Em Cuba, até os médicos são miseráveis. Ninguém pode queixar-se de
discriminação. É ainda pior. Os cubanos gostam de uma fórmula
cristalina: ‘Cuba tem 11 milhões de habitantes e 5 milhões de
policiais’. Um policial pode ganhar até quatro vezes mais do que um
médico, cujo salário anda em torno de 15 dólares mensais. José,
professor de História, e Marcela, sua companheira, moram num cortiço, no
Centro de Havana, com mais dez pessoas (em outros chega a 30). Não há
mais água encanada. Calorosos e necessitados de tudo, querem ser
ouvidos. José tem o dom da síntese: ‘Cuba é uma prisão, um cárcere
especial. Aqui já se nasce prisioneiro. E a pena é perpétua. Não podemos
viajar e somos vigiados em permanência. Tenho uma vida tripla: nas
aulas, minto para os alunos. Faço a apologia da revolução. Fora, sei que
vivo um pesadelo. Alívio é arranjar dólares com turistas’.
José e
Marcela, Ariel e Julia, Paco e Adelaida, entre tantos com quem
falamos,pedem tudo: sabão, roupas, livros, dinheiro, papel higiênico,
absorventes. Como não podem entrar sozinhos nos hotéis de luxo que
dominam Havana, quando convidados por turistas, não perdem tempo: enchem
os bolsos de envelopes de açúcar. O sistema de livreta, pelo qual os
cubanos recebem do governo uma espécie de cesta básica, garante comida
para uma semana. Depois, cada um que se vire. Carne é um produto impensável.
José
e Marcela, ainda assim, quiseram mostrar a casa e servir um almoço de
domingo: arroz, feijão e alguns pedaços de fígado de boi. Uma festa.
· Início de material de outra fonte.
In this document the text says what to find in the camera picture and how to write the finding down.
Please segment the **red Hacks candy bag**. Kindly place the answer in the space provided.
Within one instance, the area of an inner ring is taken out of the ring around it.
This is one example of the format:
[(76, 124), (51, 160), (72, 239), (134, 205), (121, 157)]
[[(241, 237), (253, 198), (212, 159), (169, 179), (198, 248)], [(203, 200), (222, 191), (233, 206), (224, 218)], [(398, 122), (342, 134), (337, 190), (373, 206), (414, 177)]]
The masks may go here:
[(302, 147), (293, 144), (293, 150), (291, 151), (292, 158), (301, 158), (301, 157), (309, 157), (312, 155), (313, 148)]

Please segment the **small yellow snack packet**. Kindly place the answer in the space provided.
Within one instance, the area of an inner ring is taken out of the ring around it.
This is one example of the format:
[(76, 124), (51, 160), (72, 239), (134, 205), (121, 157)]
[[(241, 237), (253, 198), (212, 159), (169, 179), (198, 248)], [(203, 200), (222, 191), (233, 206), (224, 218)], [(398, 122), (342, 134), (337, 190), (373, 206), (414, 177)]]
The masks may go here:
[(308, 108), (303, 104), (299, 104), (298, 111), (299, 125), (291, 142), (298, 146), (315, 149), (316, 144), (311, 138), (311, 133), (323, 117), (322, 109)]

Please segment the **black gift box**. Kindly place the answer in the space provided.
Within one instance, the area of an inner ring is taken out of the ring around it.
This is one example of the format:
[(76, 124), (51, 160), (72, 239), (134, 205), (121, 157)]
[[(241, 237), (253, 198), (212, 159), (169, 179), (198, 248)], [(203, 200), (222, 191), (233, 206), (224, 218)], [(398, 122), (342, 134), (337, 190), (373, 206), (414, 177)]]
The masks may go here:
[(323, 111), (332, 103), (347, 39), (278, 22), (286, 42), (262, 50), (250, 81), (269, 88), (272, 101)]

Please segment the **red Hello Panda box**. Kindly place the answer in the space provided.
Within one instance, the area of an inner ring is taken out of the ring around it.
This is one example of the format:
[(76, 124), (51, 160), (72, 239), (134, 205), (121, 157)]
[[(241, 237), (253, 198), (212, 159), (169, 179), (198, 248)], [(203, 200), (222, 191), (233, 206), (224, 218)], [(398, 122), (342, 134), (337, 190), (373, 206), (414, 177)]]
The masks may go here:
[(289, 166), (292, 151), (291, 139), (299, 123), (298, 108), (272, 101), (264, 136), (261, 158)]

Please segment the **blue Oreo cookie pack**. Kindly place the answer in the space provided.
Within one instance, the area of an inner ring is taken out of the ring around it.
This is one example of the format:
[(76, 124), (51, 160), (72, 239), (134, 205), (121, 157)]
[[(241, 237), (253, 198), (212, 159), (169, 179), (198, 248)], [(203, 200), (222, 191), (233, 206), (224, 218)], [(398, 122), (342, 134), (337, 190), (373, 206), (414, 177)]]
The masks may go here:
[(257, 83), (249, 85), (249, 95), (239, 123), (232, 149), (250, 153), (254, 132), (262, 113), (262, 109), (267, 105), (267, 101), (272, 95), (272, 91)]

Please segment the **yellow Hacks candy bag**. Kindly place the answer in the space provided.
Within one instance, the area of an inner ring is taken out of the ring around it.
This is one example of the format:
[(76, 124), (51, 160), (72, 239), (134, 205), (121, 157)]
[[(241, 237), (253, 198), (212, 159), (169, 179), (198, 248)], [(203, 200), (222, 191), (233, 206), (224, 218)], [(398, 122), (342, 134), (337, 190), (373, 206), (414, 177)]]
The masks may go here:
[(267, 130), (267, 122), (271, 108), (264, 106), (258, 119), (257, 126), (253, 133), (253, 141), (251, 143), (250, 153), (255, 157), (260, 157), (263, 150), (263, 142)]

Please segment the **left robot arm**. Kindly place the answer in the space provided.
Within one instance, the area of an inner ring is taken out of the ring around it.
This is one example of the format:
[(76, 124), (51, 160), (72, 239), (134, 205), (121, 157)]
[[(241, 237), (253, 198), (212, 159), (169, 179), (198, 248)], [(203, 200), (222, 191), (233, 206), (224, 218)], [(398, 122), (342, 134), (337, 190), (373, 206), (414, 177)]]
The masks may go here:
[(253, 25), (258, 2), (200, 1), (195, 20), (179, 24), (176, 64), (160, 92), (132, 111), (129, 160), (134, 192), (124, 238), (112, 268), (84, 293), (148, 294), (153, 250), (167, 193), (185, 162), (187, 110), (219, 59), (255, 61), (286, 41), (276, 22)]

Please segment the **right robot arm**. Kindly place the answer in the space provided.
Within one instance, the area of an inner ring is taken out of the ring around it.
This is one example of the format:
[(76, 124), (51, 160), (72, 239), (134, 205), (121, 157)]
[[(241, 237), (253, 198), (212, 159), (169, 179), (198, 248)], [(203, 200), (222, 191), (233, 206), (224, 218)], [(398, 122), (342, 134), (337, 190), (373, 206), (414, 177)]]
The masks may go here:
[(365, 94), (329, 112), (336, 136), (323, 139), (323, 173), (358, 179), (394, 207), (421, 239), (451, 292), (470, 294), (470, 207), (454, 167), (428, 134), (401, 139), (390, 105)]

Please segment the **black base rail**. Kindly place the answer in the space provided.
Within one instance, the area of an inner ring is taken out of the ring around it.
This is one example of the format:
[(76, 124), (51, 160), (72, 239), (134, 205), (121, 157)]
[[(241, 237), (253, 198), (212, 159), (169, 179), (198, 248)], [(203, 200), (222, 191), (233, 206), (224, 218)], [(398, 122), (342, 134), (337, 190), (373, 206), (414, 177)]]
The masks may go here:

Culpa do embargo norte-americano? Resultado da queda do Leste Europeu?
José não vacila: ‘Para quem tem dólares não há embargo. A crise
do Leste trouxe um agravamento da situação econômica. Mas, se Cuba é uma
ditadura, isso nada tem a ver com o bloqueio’. Cuba tem quatro classes
sociais: os altos funcionários do Estado, confortavelmente instalados em
Miramar; os militares e os policiais; os empregados de hotel (que
recebem gorjetas em dólar); e o povo. ‘Para ter um emprego num hotel é
preciso ser filho de papai, ser protegido de um grande, ter influência’,
explica Ricardo, engenheiro que virou mecânico e gostaria de ser
mensageiro nos hotéis luxuosos de redes internacionais.
Certa
noite, numa roda de novos amigos, brinco que,quando visito um país
problemático, o regime cai logo depois da minha saída. Respondem em
uníssono: Vamos te expulsar daqui agora mesmo’. Pergunto por que não se
rebelam? Explicam que foram educados para o medo, vivem num Estado totalitário, não têm um líder de oposição e não saberiam atacar com pedras, à moda palestina.
Quero
explicações, definições, mais luz. Resumem: ‘Cuba é uma ditadura’. Peço
demonstrações: ‘Aqui não existem eleições. A democracia participativa,
direta, popular, é um fachada para a manipulação. Não temos campanhas
eleitorais, só temos um partido, um jornal, dois canais de televisão, de
propaganda, e, se fizéssemos um discurso em praça pública para criticar
o governo, seríamos presos na hora’.
Ricardo Alarcón
aparece na televisão para dizer que o sistema eleitoral de Cuba é o mais
democrático do mundo. Os telespectadores riem: ‘É o braço direito da
ditadura. O partido indica o candidato a delegado de um distrito; cabe
aos moradores do lugar confirmá-lo; a partir daí, o povo não interfere
em mais nada. Os delegados confirmam os deputados; estes, o Conselho de
Estado; que consagra Fidel’.Mas e a educação e a saúde para todos? Ariel
explica: ‘Temos alfabetização e profissionalização para todos, não
educação. Somos formados para ler a versão oficial, não para a liberdade.
A
educação só existe para a consciência crítica, à qual não temos
direito. O sistema de saúde é bom e garante que vivamos mais tempo para a
submissão’.José mostra-me as prostitutas, dá os preços e diz que
ninguém as condena:’Estão ajudando as famílias a sobreviver’. Por uma de
15 anos, estudante e bonita, 80 dólares. Quatro velhas negras olham uma
televisão em preto e branco, cuja imagem não se fixa. Tentam ver ‘Força
de um Desejo’. Uma delas justifica: ‘Só temos a macumba (santería) e as
novelas como alento. Fidel já nos tirou tudo.Tomara que nos
deixe as novelas brasileiras’. Antes da partida,José exige que eu me
comprometa a ter coragem de, ao chegar ao Brasil, contar a verdade que
me ensinaram: em Cuba só há ‘rumvoltados’.